▶ [TASK BRIEF] Scan the records below and copy every line that contains the string "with".

Stored data entries

┏━━

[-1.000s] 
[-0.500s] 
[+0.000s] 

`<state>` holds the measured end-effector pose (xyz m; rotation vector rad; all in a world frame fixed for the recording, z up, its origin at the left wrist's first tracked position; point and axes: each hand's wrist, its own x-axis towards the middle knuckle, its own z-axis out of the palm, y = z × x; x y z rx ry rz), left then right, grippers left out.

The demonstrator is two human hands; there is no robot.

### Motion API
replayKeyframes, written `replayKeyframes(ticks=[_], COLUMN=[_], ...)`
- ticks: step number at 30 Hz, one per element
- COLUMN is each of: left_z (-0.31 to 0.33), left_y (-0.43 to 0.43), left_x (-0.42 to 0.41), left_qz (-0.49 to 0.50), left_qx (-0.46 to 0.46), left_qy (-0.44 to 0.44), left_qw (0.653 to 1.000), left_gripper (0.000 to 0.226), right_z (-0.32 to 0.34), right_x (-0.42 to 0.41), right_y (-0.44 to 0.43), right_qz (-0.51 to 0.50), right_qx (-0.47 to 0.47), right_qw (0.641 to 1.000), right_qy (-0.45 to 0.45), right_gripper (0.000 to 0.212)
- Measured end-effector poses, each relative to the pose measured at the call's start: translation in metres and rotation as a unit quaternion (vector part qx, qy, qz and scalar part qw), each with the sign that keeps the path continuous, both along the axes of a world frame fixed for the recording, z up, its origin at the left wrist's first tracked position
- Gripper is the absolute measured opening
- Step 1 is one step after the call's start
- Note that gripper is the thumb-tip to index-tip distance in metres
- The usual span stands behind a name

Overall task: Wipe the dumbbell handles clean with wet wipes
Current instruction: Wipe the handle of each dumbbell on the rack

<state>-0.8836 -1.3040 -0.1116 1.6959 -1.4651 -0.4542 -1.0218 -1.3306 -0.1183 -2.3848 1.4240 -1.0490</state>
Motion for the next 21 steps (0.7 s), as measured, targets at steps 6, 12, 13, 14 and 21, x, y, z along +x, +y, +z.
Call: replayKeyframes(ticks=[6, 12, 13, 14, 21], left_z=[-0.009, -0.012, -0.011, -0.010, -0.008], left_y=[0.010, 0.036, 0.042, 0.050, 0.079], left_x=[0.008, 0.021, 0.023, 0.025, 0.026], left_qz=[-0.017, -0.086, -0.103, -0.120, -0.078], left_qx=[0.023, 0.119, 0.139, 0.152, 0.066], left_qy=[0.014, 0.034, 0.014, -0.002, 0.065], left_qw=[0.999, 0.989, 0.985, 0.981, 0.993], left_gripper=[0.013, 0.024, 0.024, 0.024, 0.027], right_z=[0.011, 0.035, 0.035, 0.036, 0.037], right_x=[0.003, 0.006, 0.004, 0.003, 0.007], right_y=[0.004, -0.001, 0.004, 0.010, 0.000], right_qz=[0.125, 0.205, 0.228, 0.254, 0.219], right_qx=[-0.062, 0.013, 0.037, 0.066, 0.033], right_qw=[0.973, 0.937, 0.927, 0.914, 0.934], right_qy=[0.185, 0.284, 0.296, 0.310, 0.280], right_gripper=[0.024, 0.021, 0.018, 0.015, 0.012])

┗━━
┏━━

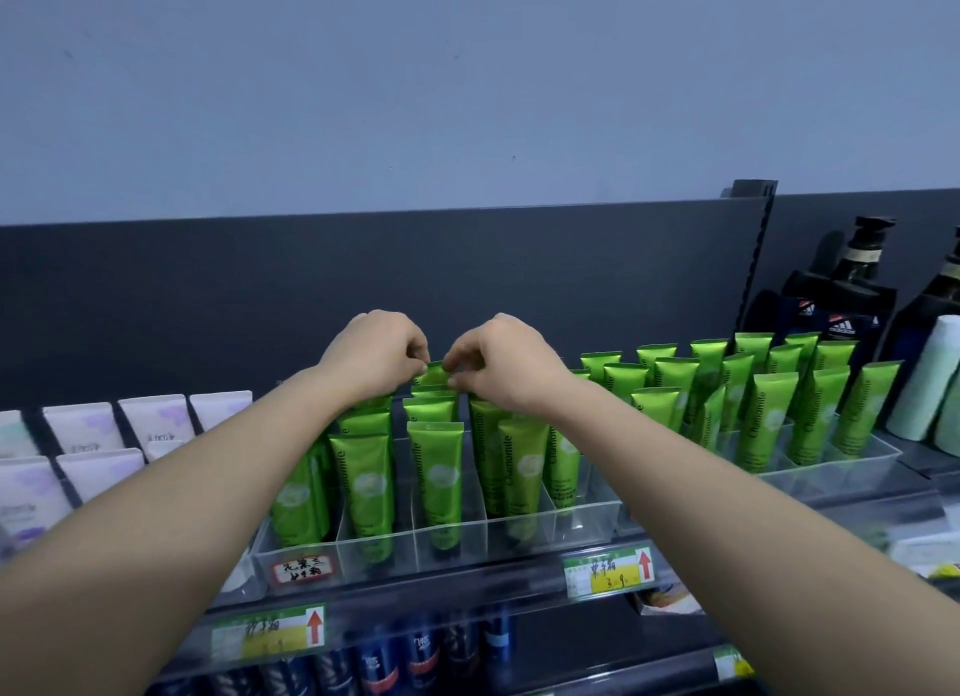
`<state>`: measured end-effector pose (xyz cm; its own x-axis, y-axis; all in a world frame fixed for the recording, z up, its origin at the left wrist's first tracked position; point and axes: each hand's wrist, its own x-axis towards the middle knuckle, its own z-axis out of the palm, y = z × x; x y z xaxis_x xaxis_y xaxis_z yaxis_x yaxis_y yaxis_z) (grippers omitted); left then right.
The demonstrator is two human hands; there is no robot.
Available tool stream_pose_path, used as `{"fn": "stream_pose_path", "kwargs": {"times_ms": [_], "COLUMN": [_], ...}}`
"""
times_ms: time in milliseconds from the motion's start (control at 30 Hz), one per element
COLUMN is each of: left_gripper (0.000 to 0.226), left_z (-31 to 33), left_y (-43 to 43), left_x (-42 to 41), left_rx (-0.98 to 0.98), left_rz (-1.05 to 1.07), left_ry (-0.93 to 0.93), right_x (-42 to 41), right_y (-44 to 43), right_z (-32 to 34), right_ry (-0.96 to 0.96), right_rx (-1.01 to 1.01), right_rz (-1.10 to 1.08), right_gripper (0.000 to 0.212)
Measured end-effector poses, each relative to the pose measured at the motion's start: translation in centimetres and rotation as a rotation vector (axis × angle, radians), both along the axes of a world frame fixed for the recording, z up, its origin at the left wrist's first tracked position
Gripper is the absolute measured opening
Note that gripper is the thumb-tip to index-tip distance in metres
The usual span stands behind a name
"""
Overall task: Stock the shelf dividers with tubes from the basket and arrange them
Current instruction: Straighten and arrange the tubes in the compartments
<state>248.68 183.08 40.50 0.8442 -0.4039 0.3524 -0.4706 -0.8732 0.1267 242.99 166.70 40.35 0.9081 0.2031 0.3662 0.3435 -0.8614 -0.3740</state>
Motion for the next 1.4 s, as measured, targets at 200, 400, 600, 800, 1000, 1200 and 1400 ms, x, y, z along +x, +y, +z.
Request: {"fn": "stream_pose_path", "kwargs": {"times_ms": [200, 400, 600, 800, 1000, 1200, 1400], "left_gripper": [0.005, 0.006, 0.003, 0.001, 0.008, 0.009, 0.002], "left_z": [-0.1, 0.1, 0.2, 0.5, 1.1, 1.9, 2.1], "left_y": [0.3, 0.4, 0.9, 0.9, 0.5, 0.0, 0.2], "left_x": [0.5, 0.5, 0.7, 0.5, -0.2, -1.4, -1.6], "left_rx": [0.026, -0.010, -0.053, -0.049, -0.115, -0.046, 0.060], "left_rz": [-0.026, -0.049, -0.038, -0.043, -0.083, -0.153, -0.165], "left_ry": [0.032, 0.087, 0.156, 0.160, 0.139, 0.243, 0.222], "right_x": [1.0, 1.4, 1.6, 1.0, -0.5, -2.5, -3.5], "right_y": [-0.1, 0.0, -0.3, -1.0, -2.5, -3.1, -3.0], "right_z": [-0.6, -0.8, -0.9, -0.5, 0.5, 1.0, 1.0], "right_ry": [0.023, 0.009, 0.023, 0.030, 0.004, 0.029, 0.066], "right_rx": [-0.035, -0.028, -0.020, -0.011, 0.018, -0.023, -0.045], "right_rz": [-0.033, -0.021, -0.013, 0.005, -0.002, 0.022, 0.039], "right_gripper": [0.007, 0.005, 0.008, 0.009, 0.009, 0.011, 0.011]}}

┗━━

▶ [SOLUTION TO THE EXERCISE]
- Measured end-effector poses, each relative to the pose measured at the call's start: translation in metres and rotation as a unit quaternion (vector part qx, qy, qz and scalar part qw), each with the sign that keeps the path continuous, both along the axes of a world frame fixed for the recording, z up, its origin at the left wrist's first tracked position
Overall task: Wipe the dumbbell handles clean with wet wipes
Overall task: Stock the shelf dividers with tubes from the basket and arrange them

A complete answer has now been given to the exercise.